## Given information
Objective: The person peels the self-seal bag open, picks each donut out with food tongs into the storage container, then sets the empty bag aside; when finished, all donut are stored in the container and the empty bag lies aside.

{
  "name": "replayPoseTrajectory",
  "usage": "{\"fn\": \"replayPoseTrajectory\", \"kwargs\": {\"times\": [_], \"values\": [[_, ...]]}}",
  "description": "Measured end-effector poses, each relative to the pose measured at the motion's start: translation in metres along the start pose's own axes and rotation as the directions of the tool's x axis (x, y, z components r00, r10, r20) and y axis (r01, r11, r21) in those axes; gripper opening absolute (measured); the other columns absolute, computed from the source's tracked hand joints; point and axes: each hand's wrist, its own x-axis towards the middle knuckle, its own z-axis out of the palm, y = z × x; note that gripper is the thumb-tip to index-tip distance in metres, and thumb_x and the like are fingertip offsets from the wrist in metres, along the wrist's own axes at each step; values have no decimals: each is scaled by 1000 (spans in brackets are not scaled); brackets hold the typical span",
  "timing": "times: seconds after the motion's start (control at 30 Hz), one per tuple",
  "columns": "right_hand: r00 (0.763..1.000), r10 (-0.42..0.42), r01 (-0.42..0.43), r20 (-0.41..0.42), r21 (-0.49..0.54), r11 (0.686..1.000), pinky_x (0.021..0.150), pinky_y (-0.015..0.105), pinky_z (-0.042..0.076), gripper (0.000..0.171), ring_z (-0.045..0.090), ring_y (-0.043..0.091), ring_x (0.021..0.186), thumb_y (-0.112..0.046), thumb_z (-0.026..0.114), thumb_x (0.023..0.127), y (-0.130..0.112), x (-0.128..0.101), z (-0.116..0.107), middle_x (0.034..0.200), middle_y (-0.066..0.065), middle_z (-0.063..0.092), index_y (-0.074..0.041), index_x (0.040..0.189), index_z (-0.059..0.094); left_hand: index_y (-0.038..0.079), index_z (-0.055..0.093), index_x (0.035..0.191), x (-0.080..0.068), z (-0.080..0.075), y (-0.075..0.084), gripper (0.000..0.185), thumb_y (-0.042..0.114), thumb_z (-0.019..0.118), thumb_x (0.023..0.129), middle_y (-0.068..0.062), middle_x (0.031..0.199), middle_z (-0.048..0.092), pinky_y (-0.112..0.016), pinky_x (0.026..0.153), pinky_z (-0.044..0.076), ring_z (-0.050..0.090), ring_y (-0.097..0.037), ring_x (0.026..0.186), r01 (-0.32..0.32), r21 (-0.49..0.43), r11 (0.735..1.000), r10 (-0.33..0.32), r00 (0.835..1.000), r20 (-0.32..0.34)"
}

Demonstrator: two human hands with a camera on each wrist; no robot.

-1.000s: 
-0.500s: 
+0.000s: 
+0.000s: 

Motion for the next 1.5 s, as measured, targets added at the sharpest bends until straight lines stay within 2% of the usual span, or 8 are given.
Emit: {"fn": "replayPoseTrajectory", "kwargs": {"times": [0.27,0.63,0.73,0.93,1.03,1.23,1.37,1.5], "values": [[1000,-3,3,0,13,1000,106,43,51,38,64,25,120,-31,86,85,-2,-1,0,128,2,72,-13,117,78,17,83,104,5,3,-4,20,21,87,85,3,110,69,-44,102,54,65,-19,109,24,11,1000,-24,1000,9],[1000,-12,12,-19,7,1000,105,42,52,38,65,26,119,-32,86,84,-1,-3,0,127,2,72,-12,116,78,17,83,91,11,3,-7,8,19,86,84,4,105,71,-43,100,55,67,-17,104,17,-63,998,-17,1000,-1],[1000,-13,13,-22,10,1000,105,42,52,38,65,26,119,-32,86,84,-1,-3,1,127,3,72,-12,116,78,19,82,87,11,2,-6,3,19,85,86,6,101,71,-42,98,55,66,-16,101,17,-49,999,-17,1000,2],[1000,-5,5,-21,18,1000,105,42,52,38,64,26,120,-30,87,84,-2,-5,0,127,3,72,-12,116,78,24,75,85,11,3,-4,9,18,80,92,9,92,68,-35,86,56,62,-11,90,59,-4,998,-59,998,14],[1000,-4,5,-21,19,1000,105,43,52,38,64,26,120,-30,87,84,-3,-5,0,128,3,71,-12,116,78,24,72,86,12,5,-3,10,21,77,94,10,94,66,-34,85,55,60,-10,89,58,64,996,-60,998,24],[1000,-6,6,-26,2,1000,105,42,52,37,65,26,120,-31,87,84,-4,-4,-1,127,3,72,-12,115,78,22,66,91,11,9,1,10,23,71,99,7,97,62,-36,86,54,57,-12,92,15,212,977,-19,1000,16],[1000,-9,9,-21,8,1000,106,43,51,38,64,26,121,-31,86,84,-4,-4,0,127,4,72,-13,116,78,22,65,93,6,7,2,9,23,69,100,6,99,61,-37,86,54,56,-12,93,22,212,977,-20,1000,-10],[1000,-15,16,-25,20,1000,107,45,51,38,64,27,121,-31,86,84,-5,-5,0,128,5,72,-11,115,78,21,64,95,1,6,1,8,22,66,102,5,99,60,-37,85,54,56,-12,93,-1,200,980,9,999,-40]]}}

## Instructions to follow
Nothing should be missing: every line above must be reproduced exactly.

## Answer to the exercise
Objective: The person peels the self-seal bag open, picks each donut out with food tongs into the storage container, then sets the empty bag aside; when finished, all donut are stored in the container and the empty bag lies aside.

{
  "name": "replayPoseTrajectory",
  "usage": "{\"fn\": \"replayPoseTrajectory\", \"kwargs\": {\"times\": [_], \"values\": [[_, ...]]}}",
  "description": "Measured end-effector poses, each relative to the pose measured at the motion's start: translation in metres along the start pose's own axes and rotation as the directions of the tool's x axis (x, y, z components r00, r10, r20) and y axis (r01, r11, r21) in those axes; gripper opening absolute (measured); the other columns absolute, computed from the source's tracked hand joints; point and axes: each hand's wrist, its own x-axis towards the middle knuckle, its own z-axis out of the palm, y = z × x; note that gripper is the thumb-tip to index-tip distance in metres, and thumb_x and the like are fingertip offsets from the wrist in metres, along the wrist's own axes at each step; values have no decimals: each is scaled by 1000 (spans in brackets are not scaled); brackets hold the typical span",
  "timing": "times: seconds after the motion's start (control at 30 Hz), one per tuple",
  "columns": "right_hand: r00 (0.763..1.000), r10 (-0.42..0.42), r01 (-0.42..0.43), r20 (-0.41..0.42), r21 (-0.49..0.54), r11 (0.686..1.000), pinky_x (0.021..0.150), pinky_y (-0.015..0.105), pinky_z (-0.042..0.076), gripper (0.000..0.171), ring_z (-0.045..0.090), ring_y (-0.043..0.091), ring_x (0.021..0.186), thumb_y (-0.112..0.046), thumb_z (-0.026..0.114), thumb_x (0.023..0.127), y (-0.130..0.112), x (-0.128..0.101), z (-0.116..0.107), middle_x (0.034..0.200), middle_y (-0.066..0.065), middle_z (-0.063..0.092), index_y (-0.074..0.041), index_x (0.040..0.189), index_z (-0.059..0.094); left_hand: index_y (-0.038..0.079), index_z (-0.055..0.093), index_x (0.035..0.191), x (-0.080..0.068), z (-0.080..0.075), y (-0.075..0.084), gripper (0.000..0.185), thumb_y (-0.042..0.114), thumb_z (-0.019..0.118), thumb_x (0.023..0.129), middle_y (-0.068..0.062), middle_x (0.031..0.199), middle_z (-0.048..0.092), pinky_y (-0.112..0.016), pinky_x (0.026..0.153), pinky_z (-0.044..0.076), ring_z (-0.050..0.090), ring_y (-0.097..0.037), ring_x (0.026..0.186), r01 (-0.32..0.32), r21 (-0.49..0.43), r11 (0.735..1.000), r10 (-0.33..0.32), r00 (0.835..1.000), r20 (-0.32..0.34)"
}

Demonstrator: two human hands with a camera on each wrist; no robot.

-1.000s: 
-0.500s: 
+0.000s: 
+0.000s: 

Motion for the next 1.5 s, as measured, targets added at the sharpest bends until straight lines stay within 2% of the usual span, or 8 are given.
Emit: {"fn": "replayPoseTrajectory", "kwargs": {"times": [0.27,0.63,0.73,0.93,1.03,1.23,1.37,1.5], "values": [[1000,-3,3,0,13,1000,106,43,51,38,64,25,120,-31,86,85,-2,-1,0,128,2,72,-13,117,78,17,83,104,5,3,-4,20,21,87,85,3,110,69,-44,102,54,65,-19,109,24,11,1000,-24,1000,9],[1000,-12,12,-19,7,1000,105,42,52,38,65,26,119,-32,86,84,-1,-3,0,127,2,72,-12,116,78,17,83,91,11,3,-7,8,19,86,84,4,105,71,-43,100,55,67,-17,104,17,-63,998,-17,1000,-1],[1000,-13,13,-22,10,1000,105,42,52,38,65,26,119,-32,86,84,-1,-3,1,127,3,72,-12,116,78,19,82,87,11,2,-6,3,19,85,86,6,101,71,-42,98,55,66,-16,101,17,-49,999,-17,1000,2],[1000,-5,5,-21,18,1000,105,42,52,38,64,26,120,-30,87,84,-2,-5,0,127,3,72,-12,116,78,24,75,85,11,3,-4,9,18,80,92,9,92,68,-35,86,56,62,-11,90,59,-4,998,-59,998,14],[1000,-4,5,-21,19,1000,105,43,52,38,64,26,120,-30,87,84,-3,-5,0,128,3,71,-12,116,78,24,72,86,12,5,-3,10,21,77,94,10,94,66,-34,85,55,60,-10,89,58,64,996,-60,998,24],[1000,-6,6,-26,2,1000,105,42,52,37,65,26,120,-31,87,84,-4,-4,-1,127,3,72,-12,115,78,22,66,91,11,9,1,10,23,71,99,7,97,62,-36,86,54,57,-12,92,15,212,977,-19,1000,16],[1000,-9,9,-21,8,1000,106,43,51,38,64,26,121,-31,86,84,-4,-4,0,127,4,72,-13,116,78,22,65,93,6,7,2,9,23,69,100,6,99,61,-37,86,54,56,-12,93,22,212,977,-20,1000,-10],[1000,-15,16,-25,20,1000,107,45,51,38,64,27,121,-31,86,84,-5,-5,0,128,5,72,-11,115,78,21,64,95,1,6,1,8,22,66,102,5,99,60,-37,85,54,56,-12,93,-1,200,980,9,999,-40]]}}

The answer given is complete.